What if your child is not ready for Grade R or Grade 1?
In some of our communities there tends to be a high proportion of children not “ready” when starting Grade 1 due to under-resourced pre-school facilities, a lack of family finances and other socio-economic challenges. In other instances, because of learning barriers that the child is experiencing, parents and their health professionals may agree that the learner is not ready to progress into Grade R or Grade 1.
In 2010, the WCED piloted a screening and intervention programme to address this and also introduced the possibility of a second year of Grade R for a child, where supporting evidence shows they need another year to mature.
Parents of children who are reaching the age of 7 towards the end of the year – and will, therefore, be amongst the youngest new applicants – may apply for exemption from entering Grade 1 until the following year. A specific form is required for this and must also be completed by the current pre-school educator. All application forms need to be accompanied by the child’s birth certificate and immunization card (or written proof or immunization).
What about children who have a specific special need or diagnosed condition that might result in them needing extra support in school?
The SA Schools Act requires that ordinary public schools make provision for learners with special needs as far as is possible, and enables parents to apply to a neighbourhood school of their choice as they would for any other child. The Inclusive Education policy attempts to bring more substance to this provision and our education department endorses the provision of support for teaching and learning so that children receive what they need. Much depends, however, on the attitudes, resources, and commitment of the individual school.
A number of schools across our different provinces are in the process of becoming Full-Service or Inclusive schools and parents may wish to inquire if there is such a school in their area. We recommend that parents make an appointment with the school principal if they wish to discuss what support a school can offer to their child if he or she has a specific need.
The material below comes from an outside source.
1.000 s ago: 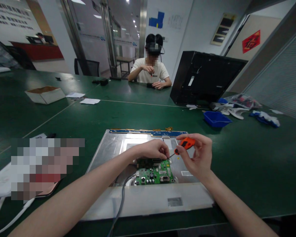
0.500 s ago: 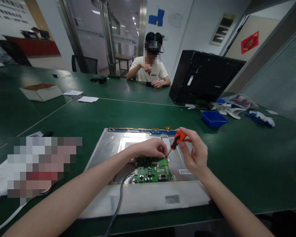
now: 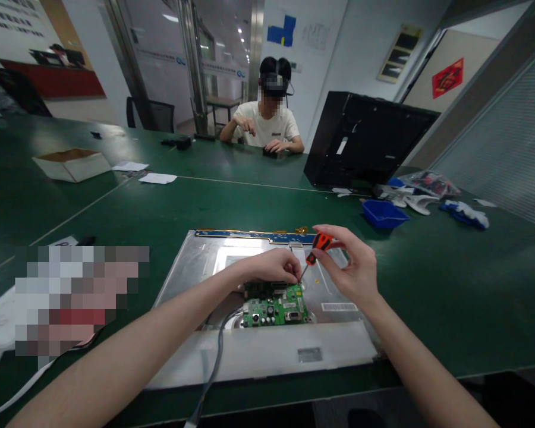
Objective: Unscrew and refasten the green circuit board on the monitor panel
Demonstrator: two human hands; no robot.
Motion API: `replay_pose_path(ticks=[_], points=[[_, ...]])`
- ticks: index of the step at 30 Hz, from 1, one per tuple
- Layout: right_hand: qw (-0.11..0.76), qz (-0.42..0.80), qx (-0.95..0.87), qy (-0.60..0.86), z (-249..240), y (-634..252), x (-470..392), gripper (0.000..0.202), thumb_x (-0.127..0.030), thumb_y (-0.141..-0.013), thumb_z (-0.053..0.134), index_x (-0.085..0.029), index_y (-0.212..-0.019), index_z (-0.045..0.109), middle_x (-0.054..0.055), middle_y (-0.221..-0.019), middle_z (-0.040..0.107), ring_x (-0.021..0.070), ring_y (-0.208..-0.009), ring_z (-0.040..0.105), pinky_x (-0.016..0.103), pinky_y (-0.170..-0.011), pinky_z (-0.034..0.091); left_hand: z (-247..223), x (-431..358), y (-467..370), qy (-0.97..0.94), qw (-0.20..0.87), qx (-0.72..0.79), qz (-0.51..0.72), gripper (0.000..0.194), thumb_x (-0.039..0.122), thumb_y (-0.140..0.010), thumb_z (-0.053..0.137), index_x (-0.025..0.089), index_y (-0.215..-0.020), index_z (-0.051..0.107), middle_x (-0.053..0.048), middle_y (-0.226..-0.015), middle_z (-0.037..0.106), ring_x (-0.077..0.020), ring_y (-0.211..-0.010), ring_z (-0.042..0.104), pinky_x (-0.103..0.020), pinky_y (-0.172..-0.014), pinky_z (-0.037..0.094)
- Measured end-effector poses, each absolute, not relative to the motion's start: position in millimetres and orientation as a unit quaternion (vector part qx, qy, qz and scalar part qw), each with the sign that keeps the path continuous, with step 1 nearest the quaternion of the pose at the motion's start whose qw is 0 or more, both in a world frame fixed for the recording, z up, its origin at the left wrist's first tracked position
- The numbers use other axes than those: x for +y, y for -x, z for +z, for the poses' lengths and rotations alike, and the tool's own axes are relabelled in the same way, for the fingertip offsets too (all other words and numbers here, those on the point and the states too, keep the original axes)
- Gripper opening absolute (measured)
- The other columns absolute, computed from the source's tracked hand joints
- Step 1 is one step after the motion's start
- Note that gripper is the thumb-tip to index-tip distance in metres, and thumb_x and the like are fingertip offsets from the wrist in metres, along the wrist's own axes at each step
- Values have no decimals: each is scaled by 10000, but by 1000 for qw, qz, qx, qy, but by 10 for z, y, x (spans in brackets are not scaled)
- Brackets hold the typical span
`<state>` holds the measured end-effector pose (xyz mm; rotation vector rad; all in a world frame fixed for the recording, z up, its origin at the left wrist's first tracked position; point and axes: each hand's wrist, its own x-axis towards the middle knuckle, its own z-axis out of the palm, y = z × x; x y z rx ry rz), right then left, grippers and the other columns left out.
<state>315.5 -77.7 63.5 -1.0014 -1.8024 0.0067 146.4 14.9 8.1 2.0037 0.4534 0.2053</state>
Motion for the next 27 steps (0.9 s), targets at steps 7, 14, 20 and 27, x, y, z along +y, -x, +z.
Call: replay_pose_path(ticks=[7, 14, 20, 27], points=[[393, -24, -769, 505, 927, -3160, -721, 213, -402, -876, 638, -225, -834, 527, -18, -689, 644, 147, -586, 618, 258, -553, 436, 102, 140, -1453, -838, 503, 193, 87, 95, 98, -730, 646, 136, -799, 699, -2, -713, 639, -128, -662, 561, -234, -637, 420], [58, -173, -780, 599, 1351, -3111, -682, 430, -589, -917, 484, -223, -747, 633, 27, -565, 611, 193, -554, 578, 271, -497, 217, 79, 149, -1462, -831, 517, 190, 84, 98, 103, -733, 648, 135, -814, 695, 7, -698, 626, -123, -653, 559, -227, -620, 405], [-9, -96, -818, 567, 1577, -2984, -651, 160, -380, -857, 591, -238, -861, 664, 30, -755, 697, 189, -674, 612, 266, -522, 254, 82, 149, -1459, -835, 512, 186, 85, 73, 114, -731, 652, 139, -787, 690, 14, -675, 616, -121, -640, 554, -227, -614, 404], [-22, -65, -831, 552, 1604, -3022, -671, 241, -484, -841, 629, -255, -833, 704, 18, -713, 688, 177, -649, 593, 269, -522, 256, 83, 139, -1455, -832, 518, 182, 84, 105, 112, -735, 644, 140, -826, 688, 6, -711, 629, -124, -661, 563, -239, -635, 425]])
Can parents make Special School Application?
Application for special school placement is reserved for young children needing intensive support and therapies and can only be made by health practitioners via the relevant Education District Office. This process is further supported by the National Education Department’s Screening, Identification, Assessment & Support strategy (SIAS). This encourages the gathering and recording of information on a child in order to assess and put into place the support they need. Many schools still lack training in the use of SIAS but hopefully, this will be made available to them in the near future. Meanwhile, health professionals, therapists, and parents can help with this process by providing a short report that can be inserted into a child’s learner profile which schools are required to keep for each child.
This can mean that if your child has been placed on a special school waiting list prior to their Grade R or Grade 1 year, it can be a lengthy process. Therefore, while waiting, parents must still make application to mainstream schooling for their child. The process of support in mainstream schooling, as explained in the previous paragraph, would then need to be negotiated with the school.
At IESA, we do our best to share the latest information to empower each of our parents and stakeholders. When visiting our Facebook page, you will see the image below as a means to raise awareness and encourage parents to share information. We would like you to share and spread this information if you have found it useful.
For more information and any queries, please feel free to visit our website or contact our offices on 021 762 6664.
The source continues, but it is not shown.